■ **Required action**:
Which lines of the data hold the word "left"? Copy all of them.

■ **Information supplied**:

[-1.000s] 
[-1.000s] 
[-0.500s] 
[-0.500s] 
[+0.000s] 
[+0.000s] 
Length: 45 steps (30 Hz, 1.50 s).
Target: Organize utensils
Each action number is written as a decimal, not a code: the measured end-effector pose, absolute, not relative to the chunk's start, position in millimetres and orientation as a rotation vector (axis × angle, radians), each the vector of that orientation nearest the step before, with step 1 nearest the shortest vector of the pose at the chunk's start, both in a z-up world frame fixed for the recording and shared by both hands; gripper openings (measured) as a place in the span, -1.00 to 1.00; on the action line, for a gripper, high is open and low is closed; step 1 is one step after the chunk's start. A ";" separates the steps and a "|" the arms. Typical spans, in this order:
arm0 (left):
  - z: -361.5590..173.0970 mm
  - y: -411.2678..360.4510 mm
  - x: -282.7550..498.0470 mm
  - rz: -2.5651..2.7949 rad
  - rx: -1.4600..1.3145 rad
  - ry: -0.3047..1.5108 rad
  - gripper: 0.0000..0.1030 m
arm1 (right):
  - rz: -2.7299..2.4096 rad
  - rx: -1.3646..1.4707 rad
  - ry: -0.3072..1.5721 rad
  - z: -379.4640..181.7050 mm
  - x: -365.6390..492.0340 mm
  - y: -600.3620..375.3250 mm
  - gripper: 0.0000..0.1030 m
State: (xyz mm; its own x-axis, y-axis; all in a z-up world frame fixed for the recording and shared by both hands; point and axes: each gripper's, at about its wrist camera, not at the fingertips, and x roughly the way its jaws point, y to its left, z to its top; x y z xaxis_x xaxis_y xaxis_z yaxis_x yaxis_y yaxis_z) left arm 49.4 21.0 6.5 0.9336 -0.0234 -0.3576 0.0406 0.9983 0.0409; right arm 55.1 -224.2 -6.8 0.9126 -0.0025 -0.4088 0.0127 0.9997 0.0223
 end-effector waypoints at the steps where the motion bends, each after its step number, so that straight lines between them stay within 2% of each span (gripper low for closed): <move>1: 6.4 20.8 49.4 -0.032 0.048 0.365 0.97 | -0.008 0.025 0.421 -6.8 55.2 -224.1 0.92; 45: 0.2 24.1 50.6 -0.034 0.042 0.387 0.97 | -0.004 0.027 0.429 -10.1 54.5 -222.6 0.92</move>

■ **Response to this task**:
arm0 (left):
State: (xyz mm; its own x-axis, y-axis; all in a z-up world frame fixed for the recording and shared by both hands; point and axes: each gripper's, at about its wrist camera, not at the fingertips, and x roughly the way its jaws point, y to its left, z to its top; x y z xaxis_x xaxis_y xaxis_z yaxis_x yaxis_y yaxis_z) left arm 49.4 21.0 6.5 0.9336 -0.0234 -0.3576 0.0406 0.9983 0.0409; right arm 55.1 -224.2 -6.8 0.9126 -0.0025 -0.4088 0.0127 0.9997 0.0223

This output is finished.